WHAT IS BEING ASKED: Where the string "split" occurs in a line of the data below, that line should be copied.

(Collection entries)
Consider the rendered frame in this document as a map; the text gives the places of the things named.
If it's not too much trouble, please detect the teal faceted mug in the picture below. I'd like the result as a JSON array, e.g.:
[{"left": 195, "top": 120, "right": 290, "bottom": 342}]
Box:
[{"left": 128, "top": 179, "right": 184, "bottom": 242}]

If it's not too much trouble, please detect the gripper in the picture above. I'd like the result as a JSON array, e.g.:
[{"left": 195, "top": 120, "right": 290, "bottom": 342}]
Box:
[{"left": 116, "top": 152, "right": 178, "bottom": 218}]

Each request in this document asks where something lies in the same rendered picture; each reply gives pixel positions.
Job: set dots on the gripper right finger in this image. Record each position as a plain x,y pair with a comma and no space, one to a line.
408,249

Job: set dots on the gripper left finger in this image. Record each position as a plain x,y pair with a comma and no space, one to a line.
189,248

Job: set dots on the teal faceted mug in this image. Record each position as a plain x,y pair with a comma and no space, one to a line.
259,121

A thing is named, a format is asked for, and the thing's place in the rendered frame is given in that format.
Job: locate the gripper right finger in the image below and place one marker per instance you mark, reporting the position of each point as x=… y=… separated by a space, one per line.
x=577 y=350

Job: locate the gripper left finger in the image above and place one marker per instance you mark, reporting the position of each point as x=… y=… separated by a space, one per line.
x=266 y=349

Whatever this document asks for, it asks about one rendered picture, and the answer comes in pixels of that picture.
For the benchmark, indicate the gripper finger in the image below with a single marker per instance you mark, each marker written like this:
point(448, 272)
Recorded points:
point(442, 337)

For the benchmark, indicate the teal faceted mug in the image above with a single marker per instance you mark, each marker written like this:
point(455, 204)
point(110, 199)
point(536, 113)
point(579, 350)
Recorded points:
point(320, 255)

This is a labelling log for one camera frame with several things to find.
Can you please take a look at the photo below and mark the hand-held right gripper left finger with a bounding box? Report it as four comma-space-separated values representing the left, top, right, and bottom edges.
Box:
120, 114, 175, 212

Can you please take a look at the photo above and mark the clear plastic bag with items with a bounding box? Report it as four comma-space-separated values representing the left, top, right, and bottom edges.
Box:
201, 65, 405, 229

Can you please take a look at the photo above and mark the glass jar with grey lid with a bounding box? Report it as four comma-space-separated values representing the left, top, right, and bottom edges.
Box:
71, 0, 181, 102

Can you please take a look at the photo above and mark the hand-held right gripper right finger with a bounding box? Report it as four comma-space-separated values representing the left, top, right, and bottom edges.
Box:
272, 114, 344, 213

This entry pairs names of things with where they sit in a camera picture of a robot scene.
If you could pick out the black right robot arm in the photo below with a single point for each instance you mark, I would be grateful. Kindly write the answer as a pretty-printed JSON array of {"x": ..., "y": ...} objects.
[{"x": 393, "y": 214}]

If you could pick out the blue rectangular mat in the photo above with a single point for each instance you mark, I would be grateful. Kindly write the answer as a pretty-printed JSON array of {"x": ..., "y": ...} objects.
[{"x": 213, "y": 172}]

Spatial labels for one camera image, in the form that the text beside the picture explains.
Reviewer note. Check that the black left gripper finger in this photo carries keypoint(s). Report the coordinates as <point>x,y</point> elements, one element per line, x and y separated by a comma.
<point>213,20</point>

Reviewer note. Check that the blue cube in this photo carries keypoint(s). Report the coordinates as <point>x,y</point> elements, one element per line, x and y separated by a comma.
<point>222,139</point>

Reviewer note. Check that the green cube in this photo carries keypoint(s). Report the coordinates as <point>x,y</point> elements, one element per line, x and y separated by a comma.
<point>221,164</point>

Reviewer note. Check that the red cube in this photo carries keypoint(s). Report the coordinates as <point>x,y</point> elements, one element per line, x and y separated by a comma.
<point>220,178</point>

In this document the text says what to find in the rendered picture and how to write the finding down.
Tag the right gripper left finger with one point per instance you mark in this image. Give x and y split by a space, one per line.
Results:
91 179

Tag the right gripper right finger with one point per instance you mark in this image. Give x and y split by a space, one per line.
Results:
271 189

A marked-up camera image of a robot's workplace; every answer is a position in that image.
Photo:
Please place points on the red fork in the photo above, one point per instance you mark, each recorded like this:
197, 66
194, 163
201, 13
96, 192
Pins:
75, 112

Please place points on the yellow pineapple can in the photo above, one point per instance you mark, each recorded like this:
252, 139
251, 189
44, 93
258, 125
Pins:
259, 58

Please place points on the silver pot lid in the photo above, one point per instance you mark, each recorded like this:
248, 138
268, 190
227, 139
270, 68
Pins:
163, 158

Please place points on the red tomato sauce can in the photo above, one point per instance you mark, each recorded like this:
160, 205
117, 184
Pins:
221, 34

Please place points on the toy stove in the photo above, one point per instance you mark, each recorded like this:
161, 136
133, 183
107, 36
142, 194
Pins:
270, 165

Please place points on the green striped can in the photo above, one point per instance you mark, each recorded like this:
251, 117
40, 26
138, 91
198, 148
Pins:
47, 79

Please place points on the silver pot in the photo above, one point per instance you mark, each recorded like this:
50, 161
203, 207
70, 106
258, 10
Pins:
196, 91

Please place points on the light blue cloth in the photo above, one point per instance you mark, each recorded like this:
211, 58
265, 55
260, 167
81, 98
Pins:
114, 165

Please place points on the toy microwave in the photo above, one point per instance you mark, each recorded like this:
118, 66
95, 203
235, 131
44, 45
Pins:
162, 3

REPLY:
Tag the right gripper left finger with one point per instance you mark in this image. Give x and y split by a space, one per line.
Tag the right gripper right finger with one point per instance you mark in this image. Give x and y split by a space, one per line.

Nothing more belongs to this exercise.